Folcloreando
Algunos profesores de bailes que me den los créditos cuando opinen
Nuestro país es el único que no defiende su cultura, que tiene que esperar que vengan del extranjero para trazarle pautas, porque poseemos el “complejo de Guacanagarix”.
Esta columna fue publicada en 2021 y la repito, porque algunos profesores de bachata toman mis opiniones para hacerlas suyas.
Como cuando expresó en un párrafo “…el ritmo o movimiento “tarraxinha”, que es más una expresión vertical de un deseo horizontal, como lo es el tango”.
Nuestro país es el único que no defiende su cultura, que tiene que esperar que vengan del extranjero para trazarle pautas, porque poseemos el “complejo de Guacanagarix”.
Sé que una de las causas por las cuales no la defendemos es porque desconocemos la riqueza tan valiosa que tenemos.
Nuestra bachata, declarada Patrimonio Cultural Inmaterial por la UNESCO en 2019, es uno de los ritmos más cadenciosos que tenemos a nivel popular.
Antes era suburbana, ahora urbana, y poco a poco la clase alta la ha ido asimilando, la “perfilada”, aunque por dentro la vivía cuando el servicio doméstico la escuchaba en un radito portátil, mientras hacia los quehaceres domésticos.
Europa está considerada como la Capital Mundial de la Bachata, pero de la bachata contorsionista, de show o de competencia, cuyas escuelas han fusionado nuestra bachata con la sensual kizomba y en la actualidad el ritmo o movimiento “tarraxinha”, que es más una expresión vertical de un deseo horizontal, como lo es el tango.
Quien transforma la cultura es la colectividad, no son las escuelas.
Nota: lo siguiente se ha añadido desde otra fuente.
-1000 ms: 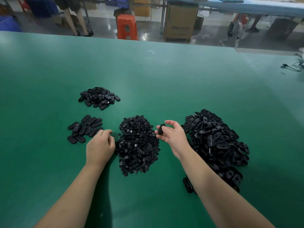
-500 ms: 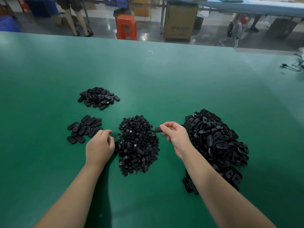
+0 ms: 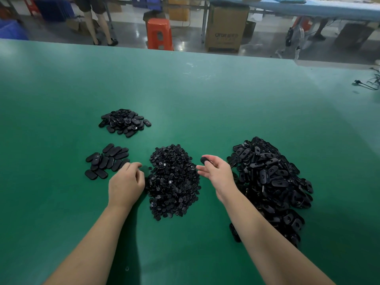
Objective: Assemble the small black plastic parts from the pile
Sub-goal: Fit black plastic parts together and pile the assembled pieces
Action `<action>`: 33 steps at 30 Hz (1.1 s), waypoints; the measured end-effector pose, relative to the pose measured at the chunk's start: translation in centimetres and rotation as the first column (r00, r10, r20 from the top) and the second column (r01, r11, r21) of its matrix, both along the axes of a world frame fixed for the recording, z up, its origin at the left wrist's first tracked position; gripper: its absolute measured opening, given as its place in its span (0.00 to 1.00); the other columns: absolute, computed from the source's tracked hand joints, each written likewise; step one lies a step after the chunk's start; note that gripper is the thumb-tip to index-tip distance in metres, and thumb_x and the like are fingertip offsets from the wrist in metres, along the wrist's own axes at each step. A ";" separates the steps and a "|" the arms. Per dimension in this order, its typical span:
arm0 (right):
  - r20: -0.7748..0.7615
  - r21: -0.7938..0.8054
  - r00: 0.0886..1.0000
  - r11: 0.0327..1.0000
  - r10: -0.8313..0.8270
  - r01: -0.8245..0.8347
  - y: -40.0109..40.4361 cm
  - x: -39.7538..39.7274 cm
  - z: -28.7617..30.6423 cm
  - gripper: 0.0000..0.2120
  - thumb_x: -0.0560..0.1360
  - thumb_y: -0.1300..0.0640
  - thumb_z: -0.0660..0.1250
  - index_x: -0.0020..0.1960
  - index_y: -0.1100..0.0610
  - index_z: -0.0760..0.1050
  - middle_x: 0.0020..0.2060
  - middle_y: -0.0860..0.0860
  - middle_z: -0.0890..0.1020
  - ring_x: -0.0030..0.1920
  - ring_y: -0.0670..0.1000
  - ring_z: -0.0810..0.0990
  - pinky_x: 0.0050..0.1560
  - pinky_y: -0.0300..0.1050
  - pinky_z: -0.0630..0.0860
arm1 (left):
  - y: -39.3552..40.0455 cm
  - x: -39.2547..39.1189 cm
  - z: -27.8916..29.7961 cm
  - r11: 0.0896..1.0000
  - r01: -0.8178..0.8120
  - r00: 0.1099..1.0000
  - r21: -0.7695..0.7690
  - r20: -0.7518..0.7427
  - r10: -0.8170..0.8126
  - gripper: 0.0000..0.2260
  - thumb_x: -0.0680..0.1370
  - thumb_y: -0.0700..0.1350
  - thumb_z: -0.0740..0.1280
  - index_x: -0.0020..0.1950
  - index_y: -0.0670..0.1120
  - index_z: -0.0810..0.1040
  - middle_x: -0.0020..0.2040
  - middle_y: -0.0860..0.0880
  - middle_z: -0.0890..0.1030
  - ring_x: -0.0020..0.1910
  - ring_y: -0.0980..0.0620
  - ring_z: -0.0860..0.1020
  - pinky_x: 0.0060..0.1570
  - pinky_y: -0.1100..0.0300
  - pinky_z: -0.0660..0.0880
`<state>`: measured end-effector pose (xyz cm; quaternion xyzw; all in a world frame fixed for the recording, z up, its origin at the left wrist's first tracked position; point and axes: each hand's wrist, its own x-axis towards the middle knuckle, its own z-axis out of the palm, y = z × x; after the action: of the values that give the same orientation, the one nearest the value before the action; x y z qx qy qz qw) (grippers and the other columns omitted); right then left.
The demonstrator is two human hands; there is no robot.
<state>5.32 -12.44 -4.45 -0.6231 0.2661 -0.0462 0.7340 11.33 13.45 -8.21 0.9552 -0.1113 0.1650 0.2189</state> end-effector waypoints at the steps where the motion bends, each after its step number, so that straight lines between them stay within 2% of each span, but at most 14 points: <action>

La transformación de la cultura no es imposición, es espontaneidad, por lo que nuestra bachata que paso de bolero a subir las caderas y luego fusionada en lo bailable con el son, la salsa y el chachachá (barrial o de car wash) son los estilos que priman en todo el territorio de la Republica Dominicana.
En esta bachata contorsionista las parejas se las lucen esplendorosas, bailando con una gracia y elegancia única, pero no dejan espacios para que los demás bailadores, que no son de escuelas, disfruten también.
Y es que no dominan el escenario, no tienen una visión colectiva de lo que está ocurriendo a su alrededor y las parejas dan codazos y braceos que limitan la exposición de los demás bailadores.
Lo mismo pasa con la salsa, que el que no es de academia no podría bailar, porque las vueltas y pasos están enumerados.